*Records for this exercise*
--------------------------------------------------

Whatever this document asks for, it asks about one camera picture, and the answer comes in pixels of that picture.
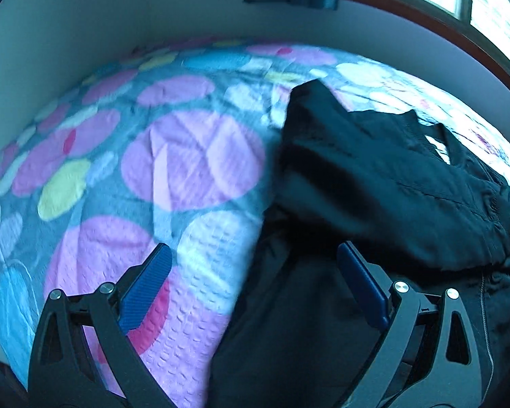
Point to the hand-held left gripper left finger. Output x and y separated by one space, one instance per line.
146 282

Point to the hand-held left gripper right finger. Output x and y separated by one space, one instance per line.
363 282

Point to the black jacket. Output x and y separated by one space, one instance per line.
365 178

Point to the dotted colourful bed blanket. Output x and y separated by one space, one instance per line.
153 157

--------------------------------------------------

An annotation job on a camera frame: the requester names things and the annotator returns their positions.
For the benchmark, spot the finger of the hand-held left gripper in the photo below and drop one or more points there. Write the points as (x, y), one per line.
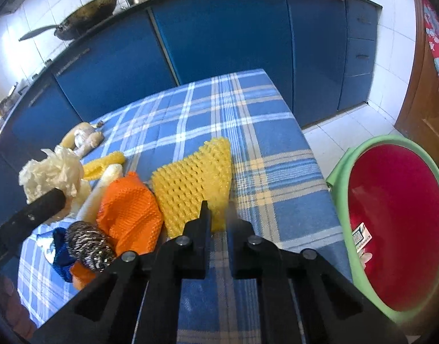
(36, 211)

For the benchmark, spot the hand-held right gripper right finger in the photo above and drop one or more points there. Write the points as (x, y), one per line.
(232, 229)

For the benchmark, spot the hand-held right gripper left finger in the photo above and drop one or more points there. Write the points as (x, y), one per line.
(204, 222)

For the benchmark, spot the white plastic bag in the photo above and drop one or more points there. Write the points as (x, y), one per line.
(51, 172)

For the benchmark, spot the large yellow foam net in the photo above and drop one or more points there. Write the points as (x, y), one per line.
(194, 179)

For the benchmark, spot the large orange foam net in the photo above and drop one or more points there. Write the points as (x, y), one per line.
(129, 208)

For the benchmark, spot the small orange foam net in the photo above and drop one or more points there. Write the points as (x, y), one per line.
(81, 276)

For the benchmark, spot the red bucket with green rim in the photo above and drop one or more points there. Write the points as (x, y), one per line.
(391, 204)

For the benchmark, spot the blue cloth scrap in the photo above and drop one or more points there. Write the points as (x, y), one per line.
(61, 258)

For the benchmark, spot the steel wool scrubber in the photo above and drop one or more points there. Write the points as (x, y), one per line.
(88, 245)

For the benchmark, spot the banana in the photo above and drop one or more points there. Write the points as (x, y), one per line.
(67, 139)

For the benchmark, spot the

--------------------------------------------------

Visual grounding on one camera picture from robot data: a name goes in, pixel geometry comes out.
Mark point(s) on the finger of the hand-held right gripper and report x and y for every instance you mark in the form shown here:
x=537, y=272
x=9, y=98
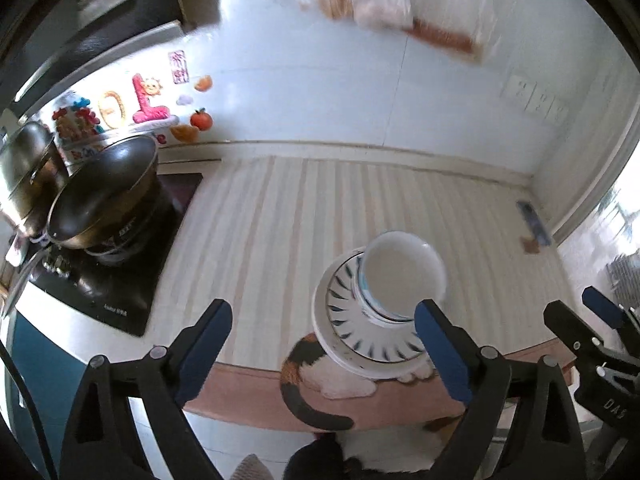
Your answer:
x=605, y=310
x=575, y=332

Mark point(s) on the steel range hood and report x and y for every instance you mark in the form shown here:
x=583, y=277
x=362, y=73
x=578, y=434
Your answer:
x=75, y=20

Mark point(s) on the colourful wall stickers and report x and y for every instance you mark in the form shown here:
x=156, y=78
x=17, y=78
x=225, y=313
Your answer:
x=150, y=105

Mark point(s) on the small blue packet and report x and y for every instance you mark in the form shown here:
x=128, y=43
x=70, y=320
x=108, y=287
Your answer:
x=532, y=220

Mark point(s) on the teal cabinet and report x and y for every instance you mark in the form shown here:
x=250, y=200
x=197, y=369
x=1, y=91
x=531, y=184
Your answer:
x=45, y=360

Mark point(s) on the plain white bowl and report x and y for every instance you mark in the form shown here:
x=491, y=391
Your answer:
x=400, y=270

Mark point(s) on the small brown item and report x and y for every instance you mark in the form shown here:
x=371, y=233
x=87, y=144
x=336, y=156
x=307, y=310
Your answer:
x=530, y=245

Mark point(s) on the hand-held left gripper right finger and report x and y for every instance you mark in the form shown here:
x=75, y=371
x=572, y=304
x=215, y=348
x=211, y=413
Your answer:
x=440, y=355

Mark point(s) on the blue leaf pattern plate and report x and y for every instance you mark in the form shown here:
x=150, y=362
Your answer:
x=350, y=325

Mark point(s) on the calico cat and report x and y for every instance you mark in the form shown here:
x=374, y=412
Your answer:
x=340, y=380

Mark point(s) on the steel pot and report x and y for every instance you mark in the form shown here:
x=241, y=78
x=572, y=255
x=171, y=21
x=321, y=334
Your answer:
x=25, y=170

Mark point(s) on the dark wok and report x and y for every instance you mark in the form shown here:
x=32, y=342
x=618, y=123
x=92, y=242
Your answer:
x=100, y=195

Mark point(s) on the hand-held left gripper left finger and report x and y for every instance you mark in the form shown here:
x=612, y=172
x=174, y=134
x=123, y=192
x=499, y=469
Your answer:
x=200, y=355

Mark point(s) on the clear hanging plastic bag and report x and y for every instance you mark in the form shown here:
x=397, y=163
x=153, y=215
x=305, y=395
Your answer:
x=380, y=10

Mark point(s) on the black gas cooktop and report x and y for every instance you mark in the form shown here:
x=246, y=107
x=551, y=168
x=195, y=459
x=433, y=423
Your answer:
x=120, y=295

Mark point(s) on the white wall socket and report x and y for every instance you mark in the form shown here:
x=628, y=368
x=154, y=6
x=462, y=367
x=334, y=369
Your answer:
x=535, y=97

--------------------------------------------------

Once you reach the line with "x=241, y=78" in the data above, copy it and every line after it exactly, up to and including the line with "x=123, y=192".

x=241, y=78
x=572, y=255
x=171, y=21
x=321, y=334
Your answer:
x=25, y=170

Mark point(s) on the dark wok and report x and y for every instance you mark in the form shown here:
x=32, y=342
x=618, y=123
x=92, y=242
Your answer:
x=100, y=195

Mark point(s) on the hand-held left gripper left finger and report x and y for every instance you mark in the form shown here:
x=612, y=172
x=174, y=134
x=123, y=192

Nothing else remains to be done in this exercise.